Somontano was so unknown, so
overlooked, so insignificant on the Spanish wine scene,
the wineries practically had to invent it. Starting in the
1980s, and especially since the mid-1990s, this region has
exploded into one of the major forces in the Spanish wine
revolution. With a highly experimental philosophy, nearly
anything goes here. Both the range and the quality seem to
know no boundaries; whites, rosés and reds all grab raving
reviews. Grape varieties from home and abroad are widely
employed, allowing for new surprises to come out yearly.
Though not what they used to be, prices are still
reasonable, some are a steal, so chalk this one up as a
success on all fronts.
Before the days of
Somontano, the most emblematic wine in Aragon was without
a doubt that from D.O. Cariñena in the province Zaragoza.
The wine grape Carignan gets its name from here, though
the locals have done it injustice by barely employing it.
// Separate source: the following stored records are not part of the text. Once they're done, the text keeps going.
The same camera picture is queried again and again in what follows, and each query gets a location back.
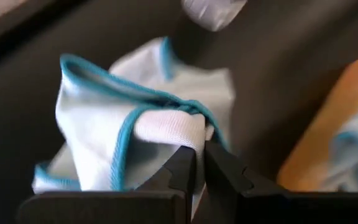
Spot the black table mat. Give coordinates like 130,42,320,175
0,0,358,200

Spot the light blue microfiber towel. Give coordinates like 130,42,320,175
31,35,236,218
318,90,358,192

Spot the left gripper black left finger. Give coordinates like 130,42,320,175
137,146,197,224

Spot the brown rectangular basket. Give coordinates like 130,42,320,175
277,49,358,192

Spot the clear spray bottle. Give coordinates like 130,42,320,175
180,0,248,32

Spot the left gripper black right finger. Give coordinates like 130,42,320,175
197,139,288,224

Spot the black aluminium table frame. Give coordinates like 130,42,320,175
0,0,85,71
Cariñenas must have been pretty rugged years ago. Many
Spaniards I know shiver upon hearing them mentioned. The
wine soon fell out of fashion as more modern tastes
beckoned for something more delicate. The region had
slipped behind the times. There was little question about
Cariñena's potential, the philosophy just needed updated.
That has come and samples from the last five years have
all but confirmed a bright future. The offer improves in
leaps and bounds with the coming of each new year. Red
wine is what most typifies this region. It has a lot of
color, aroma and flavor. While toned down, it hasn’t given
up that solid character you would expect from a Cariñena.
There you have it. The perfect balance between the past
and the present. These are generally very economical wines
too.
Moving north of Cariñena
takes us to D.O. Campo de Borja, a fairly unknown wine
region both at home and abroad. Produced in pretty and
hilly surroundings these wines were condemned for much of
the 20th Century to faraway lands or sold in anonymous
containers for local consumption. Now, it is making a name
for itself, and no longer in such a discreet way. The
grape Garnacha (Grenache), a classic variety in Spain, is
king here and is used to make the region’s delicious reds.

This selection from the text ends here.